*DIRECTIONS*. With the line containing "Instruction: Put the" as the starting point, output the remaining lines of the data exactly as they are, through the last.

====== THE DATA ======

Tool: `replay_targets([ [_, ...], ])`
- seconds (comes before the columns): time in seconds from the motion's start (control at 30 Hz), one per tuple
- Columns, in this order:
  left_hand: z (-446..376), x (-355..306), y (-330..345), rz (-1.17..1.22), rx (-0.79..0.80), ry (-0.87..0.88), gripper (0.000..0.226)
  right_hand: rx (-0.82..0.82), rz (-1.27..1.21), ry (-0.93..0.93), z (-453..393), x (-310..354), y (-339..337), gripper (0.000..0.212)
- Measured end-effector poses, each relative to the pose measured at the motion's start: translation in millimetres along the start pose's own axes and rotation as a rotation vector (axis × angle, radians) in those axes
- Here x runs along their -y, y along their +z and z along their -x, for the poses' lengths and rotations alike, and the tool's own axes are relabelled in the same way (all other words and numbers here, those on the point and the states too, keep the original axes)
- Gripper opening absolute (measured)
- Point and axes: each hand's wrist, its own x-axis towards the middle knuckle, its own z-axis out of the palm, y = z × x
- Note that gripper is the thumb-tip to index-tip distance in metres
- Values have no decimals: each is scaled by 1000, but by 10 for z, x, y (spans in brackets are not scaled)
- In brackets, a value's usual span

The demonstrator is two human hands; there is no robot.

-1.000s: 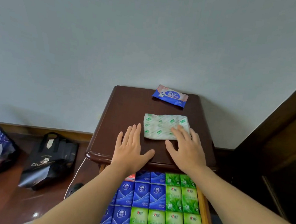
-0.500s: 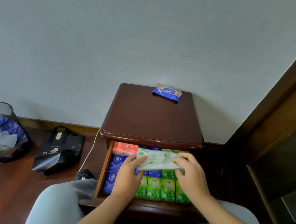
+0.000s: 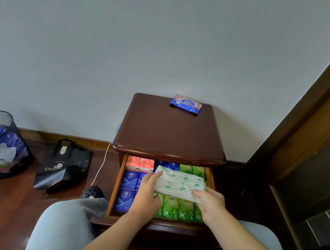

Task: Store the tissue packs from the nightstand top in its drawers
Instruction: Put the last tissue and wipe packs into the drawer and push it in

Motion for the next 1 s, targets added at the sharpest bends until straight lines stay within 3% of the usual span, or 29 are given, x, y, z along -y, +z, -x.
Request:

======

*TASK RESULT*.
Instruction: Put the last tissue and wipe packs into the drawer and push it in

Motion for the next 1 s, targets added at the sharpest bends until straight lines stay within 3% of the usual span, or 29 are given, x, y, z along -y, +z, -x.
Request:

Nothing else is needed, and the exercise is over.